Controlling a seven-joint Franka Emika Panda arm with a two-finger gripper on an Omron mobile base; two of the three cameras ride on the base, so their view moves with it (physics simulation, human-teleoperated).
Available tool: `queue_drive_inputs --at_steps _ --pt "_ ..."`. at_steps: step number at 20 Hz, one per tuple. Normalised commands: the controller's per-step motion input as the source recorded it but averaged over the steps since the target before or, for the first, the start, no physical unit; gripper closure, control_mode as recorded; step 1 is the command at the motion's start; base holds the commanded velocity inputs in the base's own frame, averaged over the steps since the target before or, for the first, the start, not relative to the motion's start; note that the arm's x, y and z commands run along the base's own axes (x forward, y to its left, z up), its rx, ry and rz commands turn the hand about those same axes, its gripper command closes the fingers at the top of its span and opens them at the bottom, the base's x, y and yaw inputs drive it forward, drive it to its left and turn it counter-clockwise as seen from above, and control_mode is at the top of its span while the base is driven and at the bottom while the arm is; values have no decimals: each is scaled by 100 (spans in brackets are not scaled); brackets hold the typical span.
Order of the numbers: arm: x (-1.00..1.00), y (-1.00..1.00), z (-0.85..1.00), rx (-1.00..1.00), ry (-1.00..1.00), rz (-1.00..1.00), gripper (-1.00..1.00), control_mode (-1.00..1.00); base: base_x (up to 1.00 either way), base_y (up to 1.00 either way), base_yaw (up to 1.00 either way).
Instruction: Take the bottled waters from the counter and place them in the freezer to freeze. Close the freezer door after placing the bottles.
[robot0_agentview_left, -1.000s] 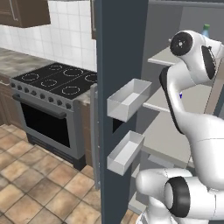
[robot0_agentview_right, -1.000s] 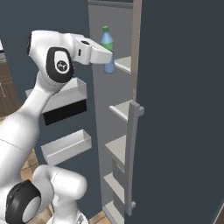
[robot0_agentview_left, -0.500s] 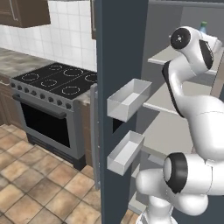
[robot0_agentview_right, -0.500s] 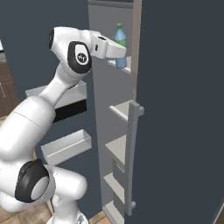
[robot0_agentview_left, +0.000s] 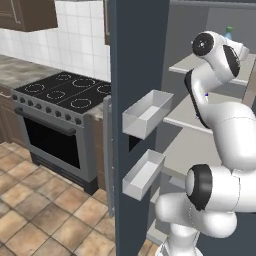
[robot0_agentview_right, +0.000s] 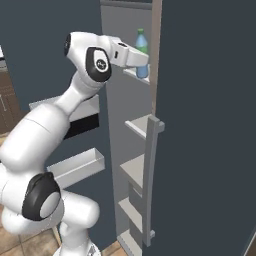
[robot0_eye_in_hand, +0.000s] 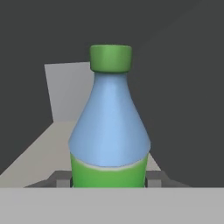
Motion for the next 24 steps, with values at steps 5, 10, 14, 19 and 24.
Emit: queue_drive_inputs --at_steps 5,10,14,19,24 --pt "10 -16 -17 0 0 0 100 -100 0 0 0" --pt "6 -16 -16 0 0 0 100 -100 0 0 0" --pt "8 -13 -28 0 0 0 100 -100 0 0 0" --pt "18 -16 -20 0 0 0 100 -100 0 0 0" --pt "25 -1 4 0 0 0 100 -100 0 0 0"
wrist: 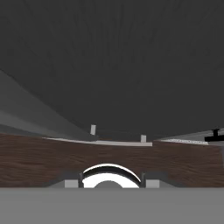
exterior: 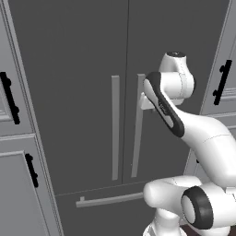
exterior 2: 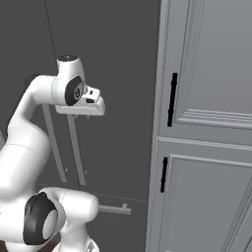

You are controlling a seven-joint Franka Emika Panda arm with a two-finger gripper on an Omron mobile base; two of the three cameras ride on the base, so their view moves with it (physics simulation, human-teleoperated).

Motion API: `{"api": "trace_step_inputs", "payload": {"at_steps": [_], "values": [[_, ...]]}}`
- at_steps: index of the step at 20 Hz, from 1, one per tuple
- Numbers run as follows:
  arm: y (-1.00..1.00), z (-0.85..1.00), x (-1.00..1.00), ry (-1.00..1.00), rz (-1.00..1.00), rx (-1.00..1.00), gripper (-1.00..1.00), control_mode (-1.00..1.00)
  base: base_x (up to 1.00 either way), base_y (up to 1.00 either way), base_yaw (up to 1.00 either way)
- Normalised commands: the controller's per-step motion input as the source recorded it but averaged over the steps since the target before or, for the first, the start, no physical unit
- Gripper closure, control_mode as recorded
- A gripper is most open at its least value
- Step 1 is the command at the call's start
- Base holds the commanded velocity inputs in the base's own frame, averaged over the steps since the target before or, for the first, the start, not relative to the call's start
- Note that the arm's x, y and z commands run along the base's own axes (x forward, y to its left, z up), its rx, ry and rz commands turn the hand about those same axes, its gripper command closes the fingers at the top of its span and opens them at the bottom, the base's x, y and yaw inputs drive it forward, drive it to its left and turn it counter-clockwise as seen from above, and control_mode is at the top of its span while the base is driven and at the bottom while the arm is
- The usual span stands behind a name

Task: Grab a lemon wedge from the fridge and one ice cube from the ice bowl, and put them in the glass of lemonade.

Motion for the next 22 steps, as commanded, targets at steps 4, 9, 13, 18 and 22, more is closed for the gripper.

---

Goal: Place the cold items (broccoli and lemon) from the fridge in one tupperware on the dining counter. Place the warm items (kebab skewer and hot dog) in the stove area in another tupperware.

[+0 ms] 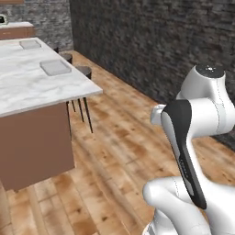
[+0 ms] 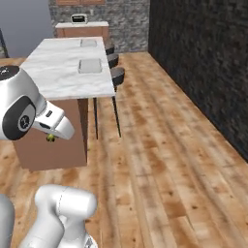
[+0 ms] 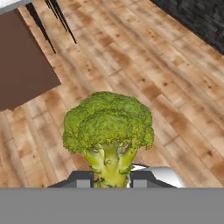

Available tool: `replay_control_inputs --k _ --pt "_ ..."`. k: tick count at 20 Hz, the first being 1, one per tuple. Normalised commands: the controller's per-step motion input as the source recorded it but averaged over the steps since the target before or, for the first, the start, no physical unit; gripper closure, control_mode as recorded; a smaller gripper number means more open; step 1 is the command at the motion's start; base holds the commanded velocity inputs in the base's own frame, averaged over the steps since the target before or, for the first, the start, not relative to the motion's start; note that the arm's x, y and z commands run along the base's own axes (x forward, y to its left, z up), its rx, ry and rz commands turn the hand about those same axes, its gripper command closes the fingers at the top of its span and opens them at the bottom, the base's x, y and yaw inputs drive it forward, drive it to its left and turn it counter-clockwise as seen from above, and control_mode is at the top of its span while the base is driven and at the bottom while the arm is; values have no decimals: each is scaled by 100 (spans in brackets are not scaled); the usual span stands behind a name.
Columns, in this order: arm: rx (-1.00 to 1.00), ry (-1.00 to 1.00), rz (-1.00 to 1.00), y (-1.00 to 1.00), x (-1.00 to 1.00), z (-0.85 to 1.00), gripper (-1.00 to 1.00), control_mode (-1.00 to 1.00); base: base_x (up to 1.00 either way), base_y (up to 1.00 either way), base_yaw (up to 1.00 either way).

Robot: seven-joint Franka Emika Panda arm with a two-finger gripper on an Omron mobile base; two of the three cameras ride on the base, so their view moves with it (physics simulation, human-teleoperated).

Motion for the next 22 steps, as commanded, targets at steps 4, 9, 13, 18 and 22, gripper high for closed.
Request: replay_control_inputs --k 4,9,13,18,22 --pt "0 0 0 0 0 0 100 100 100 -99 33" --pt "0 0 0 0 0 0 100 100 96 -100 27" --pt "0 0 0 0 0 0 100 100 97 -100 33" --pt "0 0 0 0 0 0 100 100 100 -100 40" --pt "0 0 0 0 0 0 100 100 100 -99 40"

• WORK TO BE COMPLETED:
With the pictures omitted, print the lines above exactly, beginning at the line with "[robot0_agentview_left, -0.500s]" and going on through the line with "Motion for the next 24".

• WRITTEN RESPONSE:
[robot0_agentview_left, -0.500s] 
[robot0_agentview_right, -0.500s] 
[robot0_agentview_left, +0.000s] 
[robot0_agentview_right, +0.000s] 
[robot0_eye_in_hand, +0.000s] 
Motion for the next 24 steps, with values at steps 5, 10, 14, 19 and 24.

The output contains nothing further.